The cost of a popular Vertex Pharmaceuticals therapy could be contributing to cystic fibrosis (CF) treatment disparities around the world, researchers argued in a recent paper.
Just 12% of some 162,000 people estimated to have CF worldwide are getting Vertex’s pricey triple-combination therapy Trikafta, The Journal of Cystic Fibrosis reports. CF fibrosis transmembrane conductance regulator modulators like Trikafta, of which Vertex sells four, represent an “unparalleled opportunity to increase quality and length of life for almost all CF patients,” the researchers wrote.
Problem is, “the medicines are so expensive they are essentially unavailable unless reimbursed by the government or health system authorities,” the team added.
Vertex’s CFTR modulators, which include Orkambi (ivacaftor/lumacaftor), Symdeko (ivacaftor/tezacaftor) and Trikafta (ivacaftor/tezacaftor/elexacaftor), carry U.S. list prices between $270,000 and $310,000 per year before discounts, according to the journal. Patients with CF need treatment for life.
Since the drugs carry high list prices, they’re often unavailable to patients even after a regulatory approval, the researchers wrote. Therefore, “urgent action is needed to improve rates of diagnosis and treatment for CF, to ensure a higher percentage of patients receive the most effective triple combination treatment,” they argued.
At the end of 2020, Vertex had Trikafta reimbursement agreements in the U.S., U.K., Ireland, Denmark, Germany and Slovenia. Since then, Vertex has clinched Trikafta coverage deals in more than 16 additional countries, including Slovakia, Malta, Italy, France, Portugal, Croatia, Spain and the Netherlands, a company spokesperson said over email. The company’s other drugs are available in even more countries, the spokesperson said.
Vertex estimates there are some 83,000 CF patients across the U.S., Europe, Canada and Australia, CEO Reshma Kewalramani said last month at the 2022 J.P. Morgan Healthcare Conference. Among that group, Vertex figures about 25,000 could benefit from a triple-combination therapy who aren’t yet receiving treatment.

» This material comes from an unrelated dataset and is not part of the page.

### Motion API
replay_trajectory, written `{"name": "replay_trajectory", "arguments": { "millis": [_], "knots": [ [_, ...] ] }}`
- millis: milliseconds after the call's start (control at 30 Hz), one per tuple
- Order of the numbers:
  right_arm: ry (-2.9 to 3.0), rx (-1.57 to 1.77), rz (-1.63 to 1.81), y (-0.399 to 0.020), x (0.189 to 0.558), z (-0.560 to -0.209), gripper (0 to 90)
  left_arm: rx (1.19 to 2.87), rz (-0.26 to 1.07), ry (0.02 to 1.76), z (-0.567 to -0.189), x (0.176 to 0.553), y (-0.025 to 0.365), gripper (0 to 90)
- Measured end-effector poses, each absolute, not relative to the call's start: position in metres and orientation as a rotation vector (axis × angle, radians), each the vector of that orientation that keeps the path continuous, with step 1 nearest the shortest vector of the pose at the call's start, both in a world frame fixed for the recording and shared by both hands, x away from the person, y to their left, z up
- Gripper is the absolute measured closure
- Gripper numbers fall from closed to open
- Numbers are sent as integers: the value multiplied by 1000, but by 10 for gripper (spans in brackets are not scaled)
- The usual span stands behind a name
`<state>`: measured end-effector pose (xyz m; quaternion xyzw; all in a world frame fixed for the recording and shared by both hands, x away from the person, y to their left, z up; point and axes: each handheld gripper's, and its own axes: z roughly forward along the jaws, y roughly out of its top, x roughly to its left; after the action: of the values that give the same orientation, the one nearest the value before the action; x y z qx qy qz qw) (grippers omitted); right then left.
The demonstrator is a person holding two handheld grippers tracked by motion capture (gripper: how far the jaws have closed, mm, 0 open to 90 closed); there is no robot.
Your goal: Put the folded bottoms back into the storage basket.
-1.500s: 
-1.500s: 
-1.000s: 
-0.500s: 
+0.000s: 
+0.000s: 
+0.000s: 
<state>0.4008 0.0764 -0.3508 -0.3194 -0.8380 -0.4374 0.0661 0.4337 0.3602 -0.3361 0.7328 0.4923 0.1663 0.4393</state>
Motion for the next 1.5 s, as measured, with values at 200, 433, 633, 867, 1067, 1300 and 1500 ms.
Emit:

Given Trikafta’s slate of reimbursement deals last year, plus a U.S. launch in kids ages 6 to 11, the nascent blockbuster has reached “thousands” of more patients, the CEO added.
With another triple combination therapy expected to advance to phase 3 testing this year, access to Trikafta could set a precedent for future therapies, the journal researchers point out. The drug is expected to remain under patent until 2037. Therefore, they argue that “without intervention,” the medicine “will remain out of reach for patients outside of the world’s richest countries.”
The researchers acknowledge their estimates of undiagnosed CF patients in low- and middle-income countries are “highly uncertain” thanks to a “paucity” of high-quality data. The team used data from patient registries where available. Elsewhere, they conducted medical searches and consulted with dozens of CF experts to determine the size of the diagnosed patient population.
To measure Trikafta access, meanwhile, the journal used Vertex’s 2020 annual report, homing in exclusively on fourth-quarter revenues. Trikafta achieved sales of $5.7 billion in 2021, the company said.
Meanwhile, the drug in January snagged a European label extension to treat certain CF patients ages 6 to 11 years old, which should further expand the drug’s reach beyond the 12% figure quoted by the Journal of Cystic Fibrosis. The drug won a similar approval in the U.S. back in June.